ValueCountsSummarizer

This Not That (TNT) provides a DataFrame viewer to help a user gain a better understanding of their summarized data. We will outline the basic functionality of this DataSummaryPane by demonstrating it with a one of TNT’s build in summary functions.

The first step is to load thisnotthat and panel.

[1]:

import thisnotthat as tnt
import panel as pn

2023-03-01 14:00:35.144748: I tensorflow/core/platform/cpu_feature_guard.cc:193] This TensorFlow binary is optimized with oneAPI Deep Neural Network Library (oneDNN) to use the following CPU instructions in performance-critical operations:  AVX2 FMA
To enable them in other operations, rebuild TensorFlow with the appropriate compiler flags.

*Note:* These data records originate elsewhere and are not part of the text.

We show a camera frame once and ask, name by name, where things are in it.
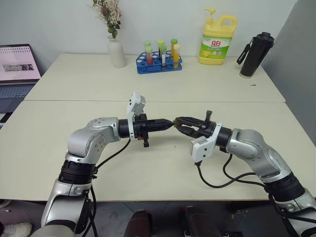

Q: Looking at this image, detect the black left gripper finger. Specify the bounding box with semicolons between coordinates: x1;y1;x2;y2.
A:
148;124;171;132
148;118;173;126

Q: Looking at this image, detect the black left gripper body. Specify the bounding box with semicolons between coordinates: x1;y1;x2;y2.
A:
133;113;151;148

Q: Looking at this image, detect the white ceramic vase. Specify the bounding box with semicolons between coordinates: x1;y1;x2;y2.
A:
107;35;127;69

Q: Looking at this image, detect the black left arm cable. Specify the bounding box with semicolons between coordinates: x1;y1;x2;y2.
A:
85;138;131;237

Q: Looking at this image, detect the yellow capped orange liquid tube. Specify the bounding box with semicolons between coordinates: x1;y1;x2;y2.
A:
172;44;181;69

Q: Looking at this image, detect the white shoe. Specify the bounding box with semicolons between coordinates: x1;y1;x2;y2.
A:
0;222;33;237

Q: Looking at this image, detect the black tumbler with strap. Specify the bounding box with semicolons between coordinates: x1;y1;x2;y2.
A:
236;31;275;79

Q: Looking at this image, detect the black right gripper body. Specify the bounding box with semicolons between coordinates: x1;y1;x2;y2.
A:
197;110;218;139

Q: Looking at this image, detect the test tube with red liquid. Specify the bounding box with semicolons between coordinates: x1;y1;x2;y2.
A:
144;40;154;66

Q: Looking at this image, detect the grey laptop with pink screen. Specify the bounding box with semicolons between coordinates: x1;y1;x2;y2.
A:
0;44;42;114

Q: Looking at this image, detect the dried flower bouquet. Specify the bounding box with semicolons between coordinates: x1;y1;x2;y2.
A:
92;0;122;39

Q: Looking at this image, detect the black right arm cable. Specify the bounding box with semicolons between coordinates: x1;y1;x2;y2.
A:
194;152;270;190

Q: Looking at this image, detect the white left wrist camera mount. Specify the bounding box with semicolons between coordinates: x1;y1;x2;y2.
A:
126;91;147;142

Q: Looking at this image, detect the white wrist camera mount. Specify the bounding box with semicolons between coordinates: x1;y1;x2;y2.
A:
126;91;147;142
190;122;223;164

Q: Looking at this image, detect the dark rounded shape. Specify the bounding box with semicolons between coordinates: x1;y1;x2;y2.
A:
123;209;154;237
178;205;223;237

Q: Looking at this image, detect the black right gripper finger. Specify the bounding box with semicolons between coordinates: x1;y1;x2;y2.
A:
175;116;206;128
177;125;201;138

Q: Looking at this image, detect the yellow detergent pump bottle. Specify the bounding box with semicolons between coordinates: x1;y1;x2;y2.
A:
197;8;238;66

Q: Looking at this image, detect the green capped yellow liquid tube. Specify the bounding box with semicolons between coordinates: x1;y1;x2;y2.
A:
170;38;178;57

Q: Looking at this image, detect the blue test tube rack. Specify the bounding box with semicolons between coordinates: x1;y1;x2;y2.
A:
135;50;184;75

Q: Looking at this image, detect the test tube with white label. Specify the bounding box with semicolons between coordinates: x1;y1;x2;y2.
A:
159;45;167;69

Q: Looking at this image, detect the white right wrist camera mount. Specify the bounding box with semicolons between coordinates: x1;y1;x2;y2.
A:
190;122;223;164

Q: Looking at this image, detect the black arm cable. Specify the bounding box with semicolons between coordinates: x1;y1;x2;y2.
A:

To make Panel based objects interactive within a notebook we need to load the panel extension.

[2]:

pn.extension()

Now we need some data to use as an example. In this case we’ll use the Palmer’s Penguins dataset, which we can get easy access to via seaborn.

[3]:

import seaborn as sns
penguins = sns.load_dataset("penguins").dropna(how="any", axis=0)
penguins.head()

[3]:

	species	island	bill_length_mm	bill_depth_mm	flipper_length_mm	body_mass_g	sex
0	Adelie	Torgersen	39.1	18.7	181.0	3750.0	Male
1	Adelie	Torgersen	39.5	17.4	186.0	3800.0	Female
2	Adelie	Torgersen	40.3	18.0	195.0	3250.0	Female
4	Adelie	Torgersen	36.7	19.3	193.0	3450.0	Female
5	Adelie	Torgersen	39.3	20.6	190.0	3650.0	Male

Now we will need a summarizer object. This is simply an object of a class which has a summarize function. For the DataSummaryPane, that summarize function needs to take a selected sequence (the indices of the points you’ve selected in another plot) and returns a DataFrame to be displayed in our DataSummaryPane.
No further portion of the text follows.